Tuanku Rao (1790-1833) was an Islamic cleric (ulama), leader and commander. He was a prominent figure among the Kaum Padri, a group of Islamic reformists who advocated for the puritanical approach in Islam inspired by Muhammad ibn Abd al-Wahhab in the early 18th century West Sumatra. He also contributed to the proselytization of Islam among the Batak people. He died during the Padri War in 1833.

==Biography==
===Early life===
Rao was born to a Minangkabau family, hailed from Rao, Pasaman in West Sumatra. His father was from Tarung-Tarung, Rao, and his mother was from Padang Mantinggi, Rao. During his adolescence, Rao deepened the knowledge of Islam at the surau of the prominent ulama Tuanku Nan Tuo in Koto Tuo, Agam, and then proceeded to the surau in Bonjol. He completed the science of Islamic jurisprudence with the honorable title thayyib jiddan (very satisfying), awarded by Fakih Muhammad.

===Padri Movement===
Rao was one of the strongest Padri warlords, vigorously fighting against the Dutch East Indies colonial government in Pasaman, Kotanopan, Padang Lawas and Padang Sidempuan. After the Dutch troops conquered Matur and Lubuk Sikaping in October 1832, Rao was finally surrounded. Lieutenant Bevervoorden, a commander of the Dutch forces, met Rao and persuaded him to surrender. During the meeting, Rao argued that he would go to Hajj and hand over the leadership of his government to his father-in-law, Yang Dipertuan Rao.
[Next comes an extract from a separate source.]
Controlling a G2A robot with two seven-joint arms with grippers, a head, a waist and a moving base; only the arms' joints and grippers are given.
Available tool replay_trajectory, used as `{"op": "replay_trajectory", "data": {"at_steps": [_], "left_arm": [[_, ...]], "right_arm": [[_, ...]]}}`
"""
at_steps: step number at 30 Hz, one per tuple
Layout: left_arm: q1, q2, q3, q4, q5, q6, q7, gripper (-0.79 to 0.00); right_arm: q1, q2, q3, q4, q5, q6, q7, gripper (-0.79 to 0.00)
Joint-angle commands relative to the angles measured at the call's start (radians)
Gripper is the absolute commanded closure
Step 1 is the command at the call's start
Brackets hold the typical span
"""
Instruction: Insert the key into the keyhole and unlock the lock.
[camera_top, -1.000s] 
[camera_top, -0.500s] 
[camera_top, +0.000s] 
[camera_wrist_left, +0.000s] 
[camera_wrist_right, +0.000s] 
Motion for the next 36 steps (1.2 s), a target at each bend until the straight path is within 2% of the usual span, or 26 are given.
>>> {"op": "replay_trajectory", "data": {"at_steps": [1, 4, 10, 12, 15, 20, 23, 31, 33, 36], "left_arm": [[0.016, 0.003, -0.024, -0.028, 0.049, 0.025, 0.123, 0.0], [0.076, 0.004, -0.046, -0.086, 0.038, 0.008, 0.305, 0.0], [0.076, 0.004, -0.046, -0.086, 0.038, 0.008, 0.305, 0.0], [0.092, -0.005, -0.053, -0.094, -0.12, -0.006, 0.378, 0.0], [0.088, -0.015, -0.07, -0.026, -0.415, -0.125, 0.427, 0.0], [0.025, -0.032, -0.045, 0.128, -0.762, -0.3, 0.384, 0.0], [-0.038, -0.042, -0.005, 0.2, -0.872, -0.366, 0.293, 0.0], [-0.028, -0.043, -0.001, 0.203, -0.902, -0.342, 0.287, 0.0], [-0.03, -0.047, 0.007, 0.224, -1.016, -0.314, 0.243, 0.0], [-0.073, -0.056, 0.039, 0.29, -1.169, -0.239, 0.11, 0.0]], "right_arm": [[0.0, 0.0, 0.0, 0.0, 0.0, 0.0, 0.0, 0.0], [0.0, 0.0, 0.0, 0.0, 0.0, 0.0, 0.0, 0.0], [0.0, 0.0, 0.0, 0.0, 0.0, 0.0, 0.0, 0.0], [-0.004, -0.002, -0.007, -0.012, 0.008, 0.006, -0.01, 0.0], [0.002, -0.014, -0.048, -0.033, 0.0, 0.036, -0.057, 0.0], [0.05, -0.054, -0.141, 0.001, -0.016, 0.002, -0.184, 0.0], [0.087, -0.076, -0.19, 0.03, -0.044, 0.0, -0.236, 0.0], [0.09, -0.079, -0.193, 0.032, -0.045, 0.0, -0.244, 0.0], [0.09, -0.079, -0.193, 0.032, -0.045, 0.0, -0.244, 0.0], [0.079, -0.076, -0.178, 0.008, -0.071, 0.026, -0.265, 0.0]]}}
After the meeting, Rao withdrew and hid in the forest. However, inspired by Tuanku Tambusai, who had just returned from Mecca, he was encouraged to continue fighting against the Dutch. To initiate the propagation of padri movement in Batak land, Rao attacked the Dutch defense in Air Bangis with the help of Tuanku Imam Bonjol. On January 29, 1833, Rao was intercepted by Dutch troops. His resistance was pierced after he was severely injured by bullet wounds. He was then sent by the Dutch to exile, during which he died shortly after. His body was allegedly dumped into the sea by Dutch troops.

==Posthumous controversy==

The association between the history of Tuanku Rao, padri movement and the Indonesian patriotism was briefly challenged by the so-called amateur historians who criticized the ideology of padris during the Sukarno regime era. The scrutiny was held by a Mandailing writer Mangaradja Onggang Parlindungan in his work Tuanku Rao: Hambali Islamic Terror in the Batak Lands (1816-1833). The revisionism was criticized by the prominent Indonesian Islamic intellectual Hamka in his work Tuanku Rao’ Between Fact and Fantasy, and the retired Indonesian official Rusli Amran through the vigorous references to the historical archive.